“This recipe came about when I was trying to use up spare ingredients floating around the apartment. I had some basil in the freezer and my parents had sent me home with a random box of orzo. So this recipe was a perfect fit. I use to not be a fan of pesto, but I like this recipe because it feels light and fresh with a hint of nutty-ness. Great for a summer side dish or along with a half sandwich.” – April Ferre
Pasta Pesto Salad
- 8 Ounces Dried Orzo (Rice-Shaped Pasta)
- 8 Ounces Cherry Tomatoes Quartered
- 1/4 Cup Pine Nuts Lightly Toasted
- 1 Bunch Basil
- 2 Cloves Garlic
- 1/4 Cup Pine Nuts
- 3 Tablespoons Olive Oil
- 1/4 Cup Parmesan Cheese Grated
- 3 Tablespoons Half & Half
- Cook orzo according to directions on the package. Drain, rinse with cold water, and drain again.
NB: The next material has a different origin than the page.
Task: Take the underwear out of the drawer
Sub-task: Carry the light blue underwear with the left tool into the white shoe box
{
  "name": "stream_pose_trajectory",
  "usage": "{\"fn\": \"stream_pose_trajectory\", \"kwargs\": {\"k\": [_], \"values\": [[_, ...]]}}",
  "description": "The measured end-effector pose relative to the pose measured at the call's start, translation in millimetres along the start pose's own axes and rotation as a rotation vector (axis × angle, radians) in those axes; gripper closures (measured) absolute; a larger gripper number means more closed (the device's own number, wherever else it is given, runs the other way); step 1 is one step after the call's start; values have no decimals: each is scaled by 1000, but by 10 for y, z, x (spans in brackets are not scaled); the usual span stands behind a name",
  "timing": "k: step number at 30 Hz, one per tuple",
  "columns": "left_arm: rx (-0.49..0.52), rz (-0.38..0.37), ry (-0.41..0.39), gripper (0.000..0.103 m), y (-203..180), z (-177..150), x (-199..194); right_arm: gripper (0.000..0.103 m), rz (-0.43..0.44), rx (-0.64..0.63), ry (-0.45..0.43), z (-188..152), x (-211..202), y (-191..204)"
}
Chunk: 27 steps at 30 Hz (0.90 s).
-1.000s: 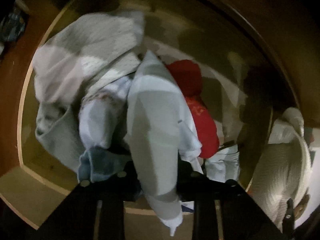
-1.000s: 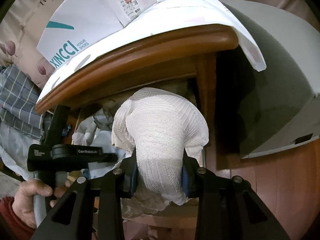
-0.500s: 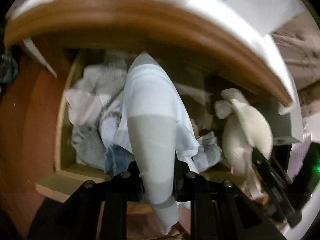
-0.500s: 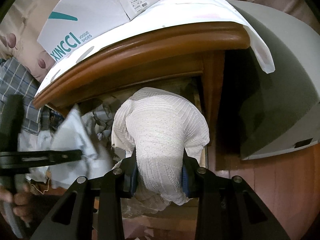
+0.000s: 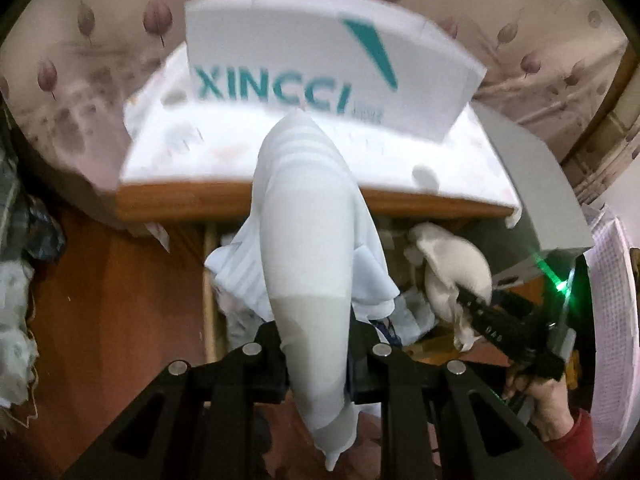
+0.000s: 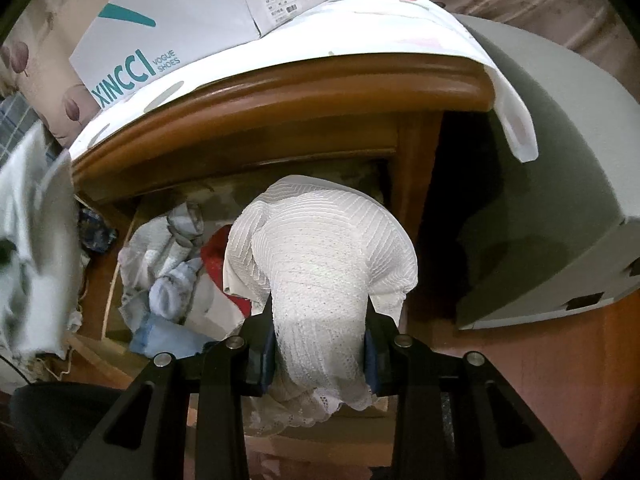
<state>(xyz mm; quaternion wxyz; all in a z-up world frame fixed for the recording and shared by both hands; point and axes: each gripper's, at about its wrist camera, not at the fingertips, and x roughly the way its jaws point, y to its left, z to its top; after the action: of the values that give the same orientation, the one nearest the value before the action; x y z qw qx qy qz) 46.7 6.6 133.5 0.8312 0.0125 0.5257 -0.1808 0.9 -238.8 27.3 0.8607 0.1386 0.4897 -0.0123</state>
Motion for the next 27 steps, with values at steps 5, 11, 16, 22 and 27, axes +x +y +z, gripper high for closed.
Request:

- In bowl, combine orzo, tomatoes and toasted pine nuts.
- To prepare pesto sauce, combine remaining ingredients in a food processor or blender and process until well blended and smooth. Add to pasta and toss until well coated.
- Chill until ready to serve. Garnish with basil sprigs if desired. Makes 4 side dish servings.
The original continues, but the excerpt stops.